What this task involves => The response must consist of the lines below from the one with "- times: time" through the one with "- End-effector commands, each", exactly as they appear and with both ends kept.

Supplied material =>
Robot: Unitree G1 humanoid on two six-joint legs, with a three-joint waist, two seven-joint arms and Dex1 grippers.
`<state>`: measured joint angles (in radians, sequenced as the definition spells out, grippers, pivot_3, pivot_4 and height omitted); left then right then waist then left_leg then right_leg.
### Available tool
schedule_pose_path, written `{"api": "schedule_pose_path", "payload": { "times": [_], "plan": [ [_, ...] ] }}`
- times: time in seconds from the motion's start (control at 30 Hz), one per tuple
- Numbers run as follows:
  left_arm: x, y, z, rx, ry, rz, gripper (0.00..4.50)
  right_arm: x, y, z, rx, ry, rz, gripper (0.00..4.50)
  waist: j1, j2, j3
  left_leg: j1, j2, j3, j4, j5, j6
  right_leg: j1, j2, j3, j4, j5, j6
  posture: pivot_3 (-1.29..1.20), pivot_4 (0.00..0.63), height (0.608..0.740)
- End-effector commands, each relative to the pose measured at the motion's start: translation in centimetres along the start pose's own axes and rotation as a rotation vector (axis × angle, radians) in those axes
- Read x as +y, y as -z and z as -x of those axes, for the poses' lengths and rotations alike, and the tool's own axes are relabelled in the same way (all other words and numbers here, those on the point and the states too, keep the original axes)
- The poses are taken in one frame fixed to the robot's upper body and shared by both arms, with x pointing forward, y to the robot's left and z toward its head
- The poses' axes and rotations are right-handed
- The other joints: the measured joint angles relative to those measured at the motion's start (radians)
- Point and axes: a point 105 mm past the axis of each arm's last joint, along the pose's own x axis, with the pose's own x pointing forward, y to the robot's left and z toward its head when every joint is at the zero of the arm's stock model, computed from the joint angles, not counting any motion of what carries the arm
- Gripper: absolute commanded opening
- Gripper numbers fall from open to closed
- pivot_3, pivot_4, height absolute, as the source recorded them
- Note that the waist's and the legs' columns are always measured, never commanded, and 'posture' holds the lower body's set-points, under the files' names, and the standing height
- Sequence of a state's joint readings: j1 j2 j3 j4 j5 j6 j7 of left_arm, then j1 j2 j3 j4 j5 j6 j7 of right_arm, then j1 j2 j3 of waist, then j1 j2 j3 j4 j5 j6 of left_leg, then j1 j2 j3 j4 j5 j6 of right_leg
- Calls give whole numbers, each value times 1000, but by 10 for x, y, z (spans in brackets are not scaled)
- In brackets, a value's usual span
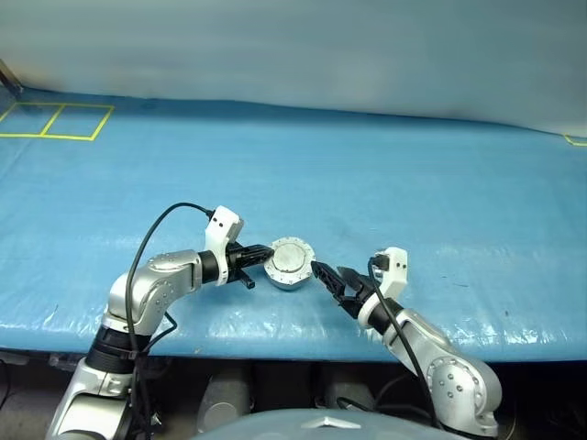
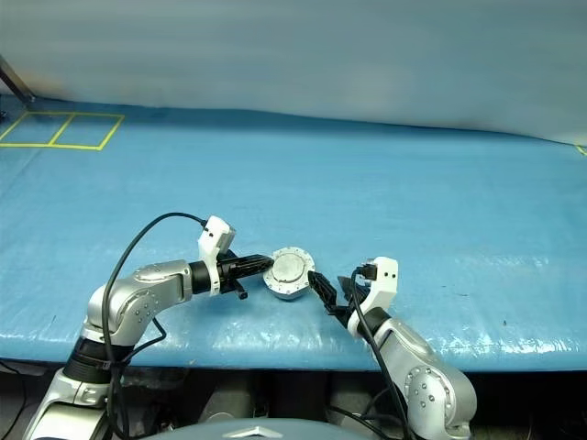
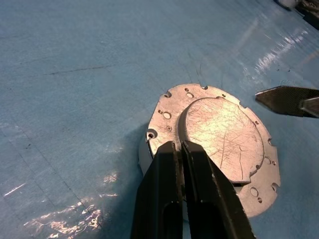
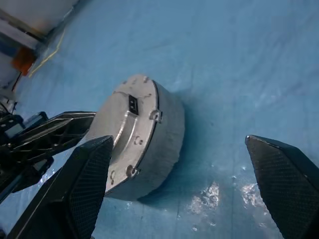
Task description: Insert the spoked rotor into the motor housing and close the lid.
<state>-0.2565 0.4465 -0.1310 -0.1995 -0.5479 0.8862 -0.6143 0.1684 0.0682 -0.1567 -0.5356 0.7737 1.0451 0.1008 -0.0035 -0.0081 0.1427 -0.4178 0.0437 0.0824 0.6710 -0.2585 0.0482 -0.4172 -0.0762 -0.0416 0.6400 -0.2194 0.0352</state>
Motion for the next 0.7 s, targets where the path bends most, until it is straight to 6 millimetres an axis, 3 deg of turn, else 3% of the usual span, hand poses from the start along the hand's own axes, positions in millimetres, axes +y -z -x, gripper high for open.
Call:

Answer space =>
- times: time in seconds from the motion's start (control at 30 Hz), one per tuple
- Numbers run as follows:
  left_arm: x, y, z, rx, ry, rz, gripper (0.00..4.50)
  right_arm: x, y, z, rx, ry, rz, gripper (0.00..4.50)
  waist: j1, j2, j3
  left_leg: j1, j2, j3, j4, j5, j6
  right_leg: j1, j2, j3, j4, j5, j6
  posture: pivot_3 (-1.29..1.20), pivot_4 (0.00..0.63), height (0.608..0.740)
- End-effector commands, each relative to the pose measured at the motion's start: translation in centimetres along the start pose's own axes and rotation as a rotation vector (axis × angle, radians) in those axes

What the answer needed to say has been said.